ACA takes effect 2014 except for already insuring 6 of my college aged grandchildren on their parents accounts. . I  can access Covered Ca, the ACA site very easily. Kaiser, that insures me and about 33% of Californians has a site that will CONTACT me when any ACA applies to my coverage. . Maybe the Red states e.g Idaho and other yokel states, have problems,  and my answer is vote em out or move

Try Coverered California .. easy on the eyes. .

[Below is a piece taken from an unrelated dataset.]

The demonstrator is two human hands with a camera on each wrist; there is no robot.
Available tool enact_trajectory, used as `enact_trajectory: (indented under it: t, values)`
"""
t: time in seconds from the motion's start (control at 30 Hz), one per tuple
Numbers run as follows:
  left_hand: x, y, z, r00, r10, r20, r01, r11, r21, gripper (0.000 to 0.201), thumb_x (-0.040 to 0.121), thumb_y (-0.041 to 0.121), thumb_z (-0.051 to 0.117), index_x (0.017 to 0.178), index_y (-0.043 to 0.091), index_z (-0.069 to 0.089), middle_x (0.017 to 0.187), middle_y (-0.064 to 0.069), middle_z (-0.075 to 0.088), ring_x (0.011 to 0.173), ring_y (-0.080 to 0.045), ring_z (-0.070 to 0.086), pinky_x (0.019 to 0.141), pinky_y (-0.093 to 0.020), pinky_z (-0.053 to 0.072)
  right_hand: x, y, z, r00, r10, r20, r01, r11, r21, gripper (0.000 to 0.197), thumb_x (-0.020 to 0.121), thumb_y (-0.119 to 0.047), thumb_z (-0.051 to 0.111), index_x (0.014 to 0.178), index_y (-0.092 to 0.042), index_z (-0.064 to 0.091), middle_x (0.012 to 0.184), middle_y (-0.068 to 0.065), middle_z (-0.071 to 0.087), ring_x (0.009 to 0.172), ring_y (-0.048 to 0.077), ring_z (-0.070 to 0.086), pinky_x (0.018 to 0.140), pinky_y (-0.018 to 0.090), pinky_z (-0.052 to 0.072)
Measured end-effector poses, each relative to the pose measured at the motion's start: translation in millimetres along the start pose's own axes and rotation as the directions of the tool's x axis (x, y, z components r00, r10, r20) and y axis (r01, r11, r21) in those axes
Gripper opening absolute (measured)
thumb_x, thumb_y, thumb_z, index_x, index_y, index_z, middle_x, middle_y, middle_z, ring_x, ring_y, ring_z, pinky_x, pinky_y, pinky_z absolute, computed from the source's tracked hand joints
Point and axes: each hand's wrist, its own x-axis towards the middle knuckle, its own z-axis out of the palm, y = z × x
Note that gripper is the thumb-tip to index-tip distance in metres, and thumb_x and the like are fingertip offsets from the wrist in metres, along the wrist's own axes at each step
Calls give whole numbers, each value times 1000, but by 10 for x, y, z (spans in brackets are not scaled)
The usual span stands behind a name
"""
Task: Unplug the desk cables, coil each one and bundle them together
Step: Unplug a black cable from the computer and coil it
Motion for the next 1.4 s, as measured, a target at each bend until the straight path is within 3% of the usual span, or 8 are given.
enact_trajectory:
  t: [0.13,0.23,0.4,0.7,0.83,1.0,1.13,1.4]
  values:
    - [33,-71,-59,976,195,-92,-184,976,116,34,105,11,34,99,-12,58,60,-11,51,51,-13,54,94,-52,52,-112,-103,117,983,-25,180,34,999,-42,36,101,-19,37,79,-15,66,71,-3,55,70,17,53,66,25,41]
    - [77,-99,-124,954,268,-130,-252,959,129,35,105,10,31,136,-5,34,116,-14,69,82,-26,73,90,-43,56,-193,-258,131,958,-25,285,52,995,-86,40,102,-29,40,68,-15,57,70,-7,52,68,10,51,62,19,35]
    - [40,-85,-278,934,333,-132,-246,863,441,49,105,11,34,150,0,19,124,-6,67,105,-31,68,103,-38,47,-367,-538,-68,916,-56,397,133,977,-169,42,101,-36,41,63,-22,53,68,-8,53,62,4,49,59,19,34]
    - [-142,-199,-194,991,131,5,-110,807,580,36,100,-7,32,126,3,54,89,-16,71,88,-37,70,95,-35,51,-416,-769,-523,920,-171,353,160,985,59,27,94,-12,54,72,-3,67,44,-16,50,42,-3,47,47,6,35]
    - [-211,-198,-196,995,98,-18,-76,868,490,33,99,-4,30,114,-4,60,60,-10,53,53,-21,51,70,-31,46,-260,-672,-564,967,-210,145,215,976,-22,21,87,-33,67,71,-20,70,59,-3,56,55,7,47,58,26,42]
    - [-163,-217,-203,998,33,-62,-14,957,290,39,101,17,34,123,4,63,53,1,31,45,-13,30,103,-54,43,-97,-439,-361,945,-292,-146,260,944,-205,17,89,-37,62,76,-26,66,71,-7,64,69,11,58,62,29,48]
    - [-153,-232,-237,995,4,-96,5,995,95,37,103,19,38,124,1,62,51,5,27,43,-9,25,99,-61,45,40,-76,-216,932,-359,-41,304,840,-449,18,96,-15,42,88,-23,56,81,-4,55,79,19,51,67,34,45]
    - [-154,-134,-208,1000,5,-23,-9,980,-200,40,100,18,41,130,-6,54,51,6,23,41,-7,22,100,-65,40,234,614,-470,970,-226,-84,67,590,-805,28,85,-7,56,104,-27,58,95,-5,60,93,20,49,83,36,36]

Seconding Ed Gleason re: CA. 

I'm covered through Anthem Blue Cross (adminsisrator for a group for my small business), and they contact me bi-weekly with ACA information, and more frequently if there are special updates.  Our rates for 2014 are 3.1% higher than for 2013, with no changes ot co-pay or deductible.  Everyone in the group is a year older, and inflation rate will be about 2%, so I reckon this proposal is perfectly acceptable, especially given expanded coverages and availabilities ot our fellow persons.  Evidently, the exchnages can be established, access systems are possible (CA's population is about 35 Million), and the insurance companies have seen that fair-minded participation is posisble.  In fact, essential in their own interests.

Mark L.

Yes, I've heard California's and New York's sites are great. I live in Michigan, where our GOP legislature nixed the move by our relatively progressive GOP governor to set up a similar state site. The woeful federal site is great for Republicans who want the program to fail. 

I keep my elected officials apprised of my frustration on a weekly basis. I do try to vote the bastids out. But given the finely-tuned gerry-mandering, it's very difficult these days. 

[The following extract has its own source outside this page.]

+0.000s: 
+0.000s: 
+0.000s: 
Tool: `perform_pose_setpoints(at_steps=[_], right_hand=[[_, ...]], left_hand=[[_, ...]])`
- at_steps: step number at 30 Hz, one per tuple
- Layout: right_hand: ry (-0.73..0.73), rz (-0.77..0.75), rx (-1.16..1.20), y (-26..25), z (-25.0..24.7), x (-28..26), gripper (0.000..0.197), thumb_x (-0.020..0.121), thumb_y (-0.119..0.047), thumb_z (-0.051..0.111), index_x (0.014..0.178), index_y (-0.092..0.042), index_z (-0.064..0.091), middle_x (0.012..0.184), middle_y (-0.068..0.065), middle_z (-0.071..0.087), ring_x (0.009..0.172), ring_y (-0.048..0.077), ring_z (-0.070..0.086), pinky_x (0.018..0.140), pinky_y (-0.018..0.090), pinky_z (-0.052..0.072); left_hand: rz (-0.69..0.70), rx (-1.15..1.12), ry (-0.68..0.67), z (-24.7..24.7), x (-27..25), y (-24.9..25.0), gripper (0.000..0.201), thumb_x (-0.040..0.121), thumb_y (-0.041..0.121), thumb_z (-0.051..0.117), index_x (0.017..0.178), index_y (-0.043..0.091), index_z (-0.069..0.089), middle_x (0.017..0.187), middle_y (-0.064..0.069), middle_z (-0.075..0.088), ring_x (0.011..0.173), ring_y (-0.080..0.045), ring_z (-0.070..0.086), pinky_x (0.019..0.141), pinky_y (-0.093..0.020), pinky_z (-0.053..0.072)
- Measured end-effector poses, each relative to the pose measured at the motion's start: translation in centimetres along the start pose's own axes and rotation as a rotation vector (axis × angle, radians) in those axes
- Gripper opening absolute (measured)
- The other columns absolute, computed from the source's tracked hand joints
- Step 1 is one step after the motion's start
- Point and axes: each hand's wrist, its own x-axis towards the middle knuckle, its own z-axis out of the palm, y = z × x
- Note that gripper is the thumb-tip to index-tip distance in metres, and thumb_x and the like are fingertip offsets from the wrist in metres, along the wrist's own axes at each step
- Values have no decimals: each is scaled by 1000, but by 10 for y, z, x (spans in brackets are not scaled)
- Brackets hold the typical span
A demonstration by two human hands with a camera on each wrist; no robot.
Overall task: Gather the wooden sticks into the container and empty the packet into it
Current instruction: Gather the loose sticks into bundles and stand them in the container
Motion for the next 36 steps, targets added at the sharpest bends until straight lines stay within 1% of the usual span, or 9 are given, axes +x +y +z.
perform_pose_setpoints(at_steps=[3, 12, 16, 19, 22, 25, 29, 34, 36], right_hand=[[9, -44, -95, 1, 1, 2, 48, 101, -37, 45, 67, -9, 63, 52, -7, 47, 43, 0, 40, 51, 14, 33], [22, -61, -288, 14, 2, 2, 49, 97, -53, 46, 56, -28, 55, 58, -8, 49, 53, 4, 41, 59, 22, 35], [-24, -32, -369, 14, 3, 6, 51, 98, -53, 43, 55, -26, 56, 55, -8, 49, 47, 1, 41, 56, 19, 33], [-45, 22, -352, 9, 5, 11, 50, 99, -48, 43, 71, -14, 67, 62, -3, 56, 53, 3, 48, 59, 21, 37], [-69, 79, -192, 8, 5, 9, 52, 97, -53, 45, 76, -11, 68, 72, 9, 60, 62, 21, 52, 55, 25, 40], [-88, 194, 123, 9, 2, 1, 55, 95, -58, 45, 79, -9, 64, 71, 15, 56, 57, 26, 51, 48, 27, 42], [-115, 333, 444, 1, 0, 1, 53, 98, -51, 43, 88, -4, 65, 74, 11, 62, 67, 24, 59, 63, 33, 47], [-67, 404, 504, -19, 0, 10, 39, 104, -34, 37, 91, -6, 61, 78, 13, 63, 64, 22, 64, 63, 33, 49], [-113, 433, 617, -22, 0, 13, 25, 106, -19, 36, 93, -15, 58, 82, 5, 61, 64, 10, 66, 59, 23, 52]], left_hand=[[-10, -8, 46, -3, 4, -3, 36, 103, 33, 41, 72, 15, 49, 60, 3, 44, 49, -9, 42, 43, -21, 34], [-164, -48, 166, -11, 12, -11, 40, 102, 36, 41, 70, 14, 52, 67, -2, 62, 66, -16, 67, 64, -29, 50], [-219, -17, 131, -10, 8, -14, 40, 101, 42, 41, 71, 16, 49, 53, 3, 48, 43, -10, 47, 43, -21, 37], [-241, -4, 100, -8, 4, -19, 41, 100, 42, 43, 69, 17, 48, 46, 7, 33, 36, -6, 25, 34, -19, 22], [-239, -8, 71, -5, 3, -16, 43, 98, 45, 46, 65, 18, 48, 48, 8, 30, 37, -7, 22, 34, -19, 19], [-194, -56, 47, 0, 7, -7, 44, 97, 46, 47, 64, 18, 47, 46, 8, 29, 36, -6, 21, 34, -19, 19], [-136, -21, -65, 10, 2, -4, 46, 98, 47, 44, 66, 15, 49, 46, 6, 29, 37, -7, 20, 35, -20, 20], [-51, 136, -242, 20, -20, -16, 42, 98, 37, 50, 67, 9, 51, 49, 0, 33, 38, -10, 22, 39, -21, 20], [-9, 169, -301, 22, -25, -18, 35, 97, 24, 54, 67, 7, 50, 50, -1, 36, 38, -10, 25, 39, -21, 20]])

If they don't get that site fixed by Feb. 15, and I end up having to pay a fine in addition to not having insurance, I'm gonna get real agitated.

Oh, and the advice to move? Please. I have an elderly mother who needs care and would have to be declared incompetent for me to remove her from her home. My kid is a senior in high school.

And where would I move? Californy? Where the cost of living is even higher than here? We are low income people. How do we get the money to make a move like that.

And never mind that we're 60 and the jobs open to you at that time of life are largely part-time. In fact, part-time work is the wave of the future, given that one of the unintended consequences of ACA is that it encourages employers to keep employees at less than 30 hours per week in order not to have to provide health care.

OK, I'm off topic and likely to get my comments axed if I go on complaining about my personal problems. But if conservatives are relatively callous to the problems of the poor--and I think they are--progressives can be mighty blinkered about them.